McConnell pasó la tarde sentado a la sombra de una vieja iglesia episcopal de piedra. El estudio de los libros fue un alivio, ya que pudo concentrarse en los hechos en lugar de dar rienda suelta al dolor y los remordimientos que lo habían perturbado durante los últimos días. Cuando el sargento McShane vino a buscarlo para la cena, había anochecido y estaba famélico.

Cerca del centro de la aldea prefabricada había varias mesas de tablones largos sobre caballetes, marcadas por años de uso. Le recordaron los picnics de la Iglesia bautista a los que asistía cuando era niño, pero esa impresión se desvaneció rápidamente.

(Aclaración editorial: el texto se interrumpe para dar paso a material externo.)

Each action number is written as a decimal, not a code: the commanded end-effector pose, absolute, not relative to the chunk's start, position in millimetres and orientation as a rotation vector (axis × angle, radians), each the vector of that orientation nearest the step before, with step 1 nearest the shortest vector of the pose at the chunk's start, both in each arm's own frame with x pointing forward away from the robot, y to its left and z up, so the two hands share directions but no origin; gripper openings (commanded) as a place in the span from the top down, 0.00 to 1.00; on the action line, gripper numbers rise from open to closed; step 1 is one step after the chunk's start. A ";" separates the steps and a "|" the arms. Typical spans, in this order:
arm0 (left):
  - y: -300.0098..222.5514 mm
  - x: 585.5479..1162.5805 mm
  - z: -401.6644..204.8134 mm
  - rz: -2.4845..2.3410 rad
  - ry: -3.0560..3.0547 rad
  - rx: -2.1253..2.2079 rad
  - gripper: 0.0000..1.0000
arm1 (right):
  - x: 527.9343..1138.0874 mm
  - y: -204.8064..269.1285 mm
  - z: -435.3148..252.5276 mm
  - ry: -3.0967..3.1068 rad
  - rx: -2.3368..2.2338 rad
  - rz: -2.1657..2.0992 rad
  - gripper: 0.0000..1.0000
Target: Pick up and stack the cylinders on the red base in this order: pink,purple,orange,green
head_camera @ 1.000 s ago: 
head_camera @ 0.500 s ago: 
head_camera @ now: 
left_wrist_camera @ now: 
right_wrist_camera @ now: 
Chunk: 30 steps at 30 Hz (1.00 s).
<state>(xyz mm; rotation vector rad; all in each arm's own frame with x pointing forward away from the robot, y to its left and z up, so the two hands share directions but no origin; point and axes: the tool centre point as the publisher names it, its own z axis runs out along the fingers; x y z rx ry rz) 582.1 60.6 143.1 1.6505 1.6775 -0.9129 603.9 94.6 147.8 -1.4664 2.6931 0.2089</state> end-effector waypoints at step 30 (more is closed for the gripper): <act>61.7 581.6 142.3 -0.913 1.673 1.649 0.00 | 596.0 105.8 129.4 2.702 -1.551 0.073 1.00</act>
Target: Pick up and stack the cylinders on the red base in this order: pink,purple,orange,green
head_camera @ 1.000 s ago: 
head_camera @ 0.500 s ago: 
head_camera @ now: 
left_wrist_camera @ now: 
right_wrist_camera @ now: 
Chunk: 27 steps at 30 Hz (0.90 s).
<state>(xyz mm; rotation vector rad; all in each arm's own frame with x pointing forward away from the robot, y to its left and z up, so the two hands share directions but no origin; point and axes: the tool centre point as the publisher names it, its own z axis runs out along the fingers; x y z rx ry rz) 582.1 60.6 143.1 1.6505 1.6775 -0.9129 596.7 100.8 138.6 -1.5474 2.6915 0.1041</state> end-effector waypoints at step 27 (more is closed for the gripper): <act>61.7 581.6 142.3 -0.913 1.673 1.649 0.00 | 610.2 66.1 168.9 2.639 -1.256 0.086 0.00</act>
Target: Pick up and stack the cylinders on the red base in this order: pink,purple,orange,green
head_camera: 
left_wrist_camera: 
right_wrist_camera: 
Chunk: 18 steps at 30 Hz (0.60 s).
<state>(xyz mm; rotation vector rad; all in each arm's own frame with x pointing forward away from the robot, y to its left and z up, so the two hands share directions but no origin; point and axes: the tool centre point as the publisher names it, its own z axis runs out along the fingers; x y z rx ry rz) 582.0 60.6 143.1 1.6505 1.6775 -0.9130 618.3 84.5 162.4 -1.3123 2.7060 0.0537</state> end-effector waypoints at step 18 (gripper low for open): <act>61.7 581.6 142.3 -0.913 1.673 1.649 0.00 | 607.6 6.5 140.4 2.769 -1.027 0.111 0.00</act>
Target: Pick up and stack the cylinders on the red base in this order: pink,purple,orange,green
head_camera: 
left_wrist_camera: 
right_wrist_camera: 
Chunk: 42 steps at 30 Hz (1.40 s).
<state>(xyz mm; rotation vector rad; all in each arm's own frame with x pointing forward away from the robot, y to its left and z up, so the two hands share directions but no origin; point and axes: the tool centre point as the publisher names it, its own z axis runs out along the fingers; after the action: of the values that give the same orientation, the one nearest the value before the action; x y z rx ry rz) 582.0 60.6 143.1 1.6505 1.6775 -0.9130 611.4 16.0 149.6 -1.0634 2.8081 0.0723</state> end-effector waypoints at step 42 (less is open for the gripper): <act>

El sargento McShane había cometido el error de sentarlos con los comandos franceses. Bastó que Stern pronunciara un par de frases para que un ex legionario identificara su acento alemán. McConnell trató de explicarle en el francés elemental del colegio secundario que Stern era un refugiado judío alemán, pero la situación degeneró tan rápidamente que la razón no pudo imponerse. Fiel a su costumbre, Stern no hizo el menor intento por aclarar las cosas. Cuando el legionario le arrojó un vaso de cerveza a la cara, se lanzó sobre la mesa como si saltara de cabeza a un precipicio.

Antes que el francés atónito pudiera reaccionar, los pulgares de Stern presionaban brutalmente sobre su tráquea. En segundos, media docena de comandos corrieron a socorrer a su camarada, pero Stern no lo soltó. McConnell sólo vio los codos de los franceses que lo golpeaban sin piedad.

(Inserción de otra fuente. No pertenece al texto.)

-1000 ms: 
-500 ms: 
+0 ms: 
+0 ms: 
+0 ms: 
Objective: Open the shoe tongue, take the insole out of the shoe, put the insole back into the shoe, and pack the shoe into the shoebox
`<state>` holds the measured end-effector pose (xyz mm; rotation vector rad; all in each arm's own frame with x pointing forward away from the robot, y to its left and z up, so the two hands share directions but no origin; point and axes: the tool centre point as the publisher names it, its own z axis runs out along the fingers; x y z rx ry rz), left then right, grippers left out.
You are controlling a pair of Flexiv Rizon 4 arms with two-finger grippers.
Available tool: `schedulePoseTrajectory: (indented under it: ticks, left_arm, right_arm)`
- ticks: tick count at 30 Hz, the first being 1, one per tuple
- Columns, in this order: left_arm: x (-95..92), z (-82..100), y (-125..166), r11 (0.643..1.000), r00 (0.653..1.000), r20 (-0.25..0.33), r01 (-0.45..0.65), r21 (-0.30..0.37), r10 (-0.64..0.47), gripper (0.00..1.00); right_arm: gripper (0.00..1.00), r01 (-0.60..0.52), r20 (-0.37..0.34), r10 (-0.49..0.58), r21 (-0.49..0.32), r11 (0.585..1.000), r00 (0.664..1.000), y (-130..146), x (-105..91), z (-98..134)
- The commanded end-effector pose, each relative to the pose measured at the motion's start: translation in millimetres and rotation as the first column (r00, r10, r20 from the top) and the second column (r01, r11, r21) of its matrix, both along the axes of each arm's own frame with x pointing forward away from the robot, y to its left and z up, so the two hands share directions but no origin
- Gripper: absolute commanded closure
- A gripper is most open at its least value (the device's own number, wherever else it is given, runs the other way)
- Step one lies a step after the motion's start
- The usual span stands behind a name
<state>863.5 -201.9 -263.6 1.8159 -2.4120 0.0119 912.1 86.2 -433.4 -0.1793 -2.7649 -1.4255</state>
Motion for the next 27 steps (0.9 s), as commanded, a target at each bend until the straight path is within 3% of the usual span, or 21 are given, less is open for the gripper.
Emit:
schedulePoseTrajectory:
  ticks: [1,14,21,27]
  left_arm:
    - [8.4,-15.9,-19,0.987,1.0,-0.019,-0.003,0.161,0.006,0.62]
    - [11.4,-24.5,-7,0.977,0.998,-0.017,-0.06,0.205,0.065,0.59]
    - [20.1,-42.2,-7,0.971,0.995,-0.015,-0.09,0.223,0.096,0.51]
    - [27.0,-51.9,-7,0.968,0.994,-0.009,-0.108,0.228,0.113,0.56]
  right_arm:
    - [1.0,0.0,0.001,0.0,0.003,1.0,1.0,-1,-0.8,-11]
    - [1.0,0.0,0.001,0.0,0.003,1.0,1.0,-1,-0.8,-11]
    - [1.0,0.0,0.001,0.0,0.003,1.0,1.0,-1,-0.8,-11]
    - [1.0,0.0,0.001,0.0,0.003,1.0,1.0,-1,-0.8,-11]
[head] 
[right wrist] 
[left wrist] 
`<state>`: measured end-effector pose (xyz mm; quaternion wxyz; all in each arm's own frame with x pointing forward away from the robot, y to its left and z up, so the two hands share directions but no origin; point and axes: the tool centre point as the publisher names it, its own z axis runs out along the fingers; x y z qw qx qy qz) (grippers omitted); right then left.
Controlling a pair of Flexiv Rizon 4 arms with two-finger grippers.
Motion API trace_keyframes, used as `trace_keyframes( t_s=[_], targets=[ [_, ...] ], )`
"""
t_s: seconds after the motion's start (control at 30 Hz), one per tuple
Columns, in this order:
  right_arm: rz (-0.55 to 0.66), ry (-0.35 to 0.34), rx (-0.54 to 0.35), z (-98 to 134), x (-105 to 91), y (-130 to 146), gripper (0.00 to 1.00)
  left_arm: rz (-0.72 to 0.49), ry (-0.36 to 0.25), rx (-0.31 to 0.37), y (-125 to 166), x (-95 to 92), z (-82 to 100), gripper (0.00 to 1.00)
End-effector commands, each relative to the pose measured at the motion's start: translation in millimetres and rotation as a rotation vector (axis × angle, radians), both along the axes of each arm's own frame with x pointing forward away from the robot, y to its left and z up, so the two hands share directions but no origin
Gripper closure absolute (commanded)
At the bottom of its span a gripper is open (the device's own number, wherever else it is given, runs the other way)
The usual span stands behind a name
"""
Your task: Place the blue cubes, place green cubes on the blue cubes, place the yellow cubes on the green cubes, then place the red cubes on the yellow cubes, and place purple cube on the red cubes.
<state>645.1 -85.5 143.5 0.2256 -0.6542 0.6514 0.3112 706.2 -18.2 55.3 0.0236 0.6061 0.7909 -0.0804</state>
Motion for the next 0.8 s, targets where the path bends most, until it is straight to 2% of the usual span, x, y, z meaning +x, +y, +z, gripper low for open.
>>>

La trifulca acabó tan bruscamente como había comenzado gracias a la decidida intervención del sargento Ian McShane. El enorme montañés penetró en la turba y arrancó los cuerpos como si fueran raíces hundidas en la tierra. Un puñetazo certero expulsó al último francés y un tirón enderezó a Stern, aturdido y ensangrentado. El legionario quedó tendido en el piso con la cara lívida, el cuello rojo e inflamado.